A comparative study is carried out in this section to display the superiority of the proposed technique with other state-of-the-art works presented in the literature. Table 10 displays the performance comparison of various techniques with the proposed technique. From Table 10, one can infer that the proposed method outclassed every other state-of-the-art works by displaying a classification accuracy of 98.7%. Classifier k nearest neighbor (KNN) exhibited the second-best classification accuracy with 95.8% next to that support vector machines (SVM), logistic model tree (LMT), and K-star algorithm with the value of 91.20, 89.40, and 82.60%, respectively.

6. Conclusion

In the present paper, four pretrained deep learning models, namely, AlexNet, VGG-16, GoogLeNet, and ResNet-50, were applied to diagnose the misfire in IC engine form vibration plots acquired. Four fault conditions (c1 mis, c2 mis, c3 mis, and c4 mis) and one normal condition were considered in the study. The pretrained networks are composed of CNN layers that perform an integrated approach of feature extraction, selection, and classification, thereby formulating an end-to-end machine learning approach. The pretrained networks are capable of processing the vibration plots and provide accurate classification results.
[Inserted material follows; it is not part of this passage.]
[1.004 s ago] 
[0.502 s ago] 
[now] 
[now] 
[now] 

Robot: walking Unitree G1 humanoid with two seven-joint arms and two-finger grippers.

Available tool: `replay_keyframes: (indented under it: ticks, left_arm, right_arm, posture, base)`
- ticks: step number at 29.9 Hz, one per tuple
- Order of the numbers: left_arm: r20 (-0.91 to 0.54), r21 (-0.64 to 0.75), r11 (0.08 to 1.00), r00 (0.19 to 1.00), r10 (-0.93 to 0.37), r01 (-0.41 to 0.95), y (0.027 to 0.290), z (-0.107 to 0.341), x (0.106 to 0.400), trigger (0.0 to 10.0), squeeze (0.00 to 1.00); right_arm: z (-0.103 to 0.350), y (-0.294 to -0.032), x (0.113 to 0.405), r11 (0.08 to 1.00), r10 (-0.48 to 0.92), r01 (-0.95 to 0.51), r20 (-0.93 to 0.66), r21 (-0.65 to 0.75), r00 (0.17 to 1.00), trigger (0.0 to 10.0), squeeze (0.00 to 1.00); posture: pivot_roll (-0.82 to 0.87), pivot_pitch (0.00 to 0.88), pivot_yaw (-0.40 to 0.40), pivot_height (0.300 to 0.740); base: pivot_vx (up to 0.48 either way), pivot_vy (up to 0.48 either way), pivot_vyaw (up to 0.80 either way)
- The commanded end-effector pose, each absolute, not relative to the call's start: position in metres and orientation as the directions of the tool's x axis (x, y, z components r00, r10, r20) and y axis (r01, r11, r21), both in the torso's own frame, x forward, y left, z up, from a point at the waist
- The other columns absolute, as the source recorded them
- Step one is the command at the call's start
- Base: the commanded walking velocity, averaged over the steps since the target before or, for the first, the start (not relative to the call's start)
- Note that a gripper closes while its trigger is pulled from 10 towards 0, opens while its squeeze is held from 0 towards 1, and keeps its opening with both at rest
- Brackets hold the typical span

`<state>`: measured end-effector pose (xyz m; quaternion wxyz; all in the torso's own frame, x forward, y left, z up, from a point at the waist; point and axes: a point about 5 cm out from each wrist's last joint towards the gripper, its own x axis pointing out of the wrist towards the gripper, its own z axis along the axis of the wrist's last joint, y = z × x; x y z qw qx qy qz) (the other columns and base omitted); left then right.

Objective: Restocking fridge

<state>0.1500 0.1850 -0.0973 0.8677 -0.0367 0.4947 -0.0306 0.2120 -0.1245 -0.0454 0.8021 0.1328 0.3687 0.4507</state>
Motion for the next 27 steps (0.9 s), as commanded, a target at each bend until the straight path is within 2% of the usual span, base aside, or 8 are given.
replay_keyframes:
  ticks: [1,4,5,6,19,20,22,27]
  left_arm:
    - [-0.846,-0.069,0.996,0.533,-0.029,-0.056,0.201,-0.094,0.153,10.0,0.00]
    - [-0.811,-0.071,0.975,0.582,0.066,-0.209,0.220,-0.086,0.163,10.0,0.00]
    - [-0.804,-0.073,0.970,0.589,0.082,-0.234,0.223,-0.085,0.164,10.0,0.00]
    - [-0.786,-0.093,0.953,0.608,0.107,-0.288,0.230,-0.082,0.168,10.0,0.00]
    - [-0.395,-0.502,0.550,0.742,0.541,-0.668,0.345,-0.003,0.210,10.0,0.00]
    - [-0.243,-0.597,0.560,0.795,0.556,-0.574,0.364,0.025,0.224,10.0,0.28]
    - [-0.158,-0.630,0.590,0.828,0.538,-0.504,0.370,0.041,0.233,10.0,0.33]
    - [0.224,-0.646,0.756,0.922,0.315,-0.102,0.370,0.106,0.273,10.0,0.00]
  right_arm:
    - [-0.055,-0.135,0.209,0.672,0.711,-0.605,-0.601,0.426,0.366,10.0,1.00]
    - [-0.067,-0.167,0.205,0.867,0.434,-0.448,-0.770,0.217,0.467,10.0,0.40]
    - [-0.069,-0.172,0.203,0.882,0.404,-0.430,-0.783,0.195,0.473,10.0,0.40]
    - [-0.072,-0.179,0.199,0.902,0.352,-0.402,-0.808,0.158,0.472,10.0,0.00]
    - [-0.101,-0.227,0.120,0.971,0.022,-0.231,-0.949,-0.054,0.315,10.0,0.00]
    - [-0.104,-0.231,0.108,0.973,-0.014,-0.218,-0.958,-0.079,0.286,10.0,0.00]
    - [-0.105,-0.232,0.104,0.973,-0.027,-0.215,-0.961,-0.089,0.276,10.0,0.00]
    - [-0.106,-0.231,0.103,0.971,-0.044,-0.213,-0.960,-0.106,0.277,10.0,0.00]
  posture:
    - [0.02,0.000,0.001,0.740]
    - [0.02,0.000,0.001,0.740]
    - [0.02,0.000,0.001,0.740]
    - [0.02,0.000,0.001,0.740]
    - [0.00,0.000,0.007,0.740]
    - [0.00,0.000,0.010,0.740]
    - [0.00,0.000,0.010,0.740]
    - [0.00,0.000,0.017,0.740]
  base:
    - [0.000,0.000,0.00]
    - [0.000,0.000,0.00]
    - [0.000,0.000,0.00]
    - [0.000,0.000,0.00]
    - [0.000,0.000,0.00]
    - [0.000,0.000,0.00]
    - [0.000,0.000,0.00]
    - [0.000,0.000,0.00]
The experimental results enumerate that the adopted networks are capable of learning complex features and produce convincing classification results for misfire detection in the IC engine. Various hyperparameters like train-test split ratio, optimizer, learning rate, and batch size were altered, and the optimal hyperparameters were identified for all the networks. VGG-16 was the best performing networks with 98.70% accuracy over AlexNet (94.00%), GoogLeNet (98.10%), and ResNet-50 (97.60%). Based on the comparative studies, VGG-16 is selected as the best performing network among the other networks considered in the study and is suggested for real-time application of misfire detection in IC engines. As a future scope, the position of the accelerometer and its effectiveness in classifying the cylinder correctly can be studied. Also, the proposed fault diagnosis system can be installed in real-time operation to perform on-board diagnosis.

Data Availability

The data used to support the findings of this study are included within the article and further data or information can be obtained from the corresponding author upon request.

Conflicts of Interest

The authors declare that there are no conflicts of interest regarding the publication of this paper.


The authors thank VIT University Chennai Campus for the technical assistance. The authors appreciate the support from Mettu University, Ethiopia.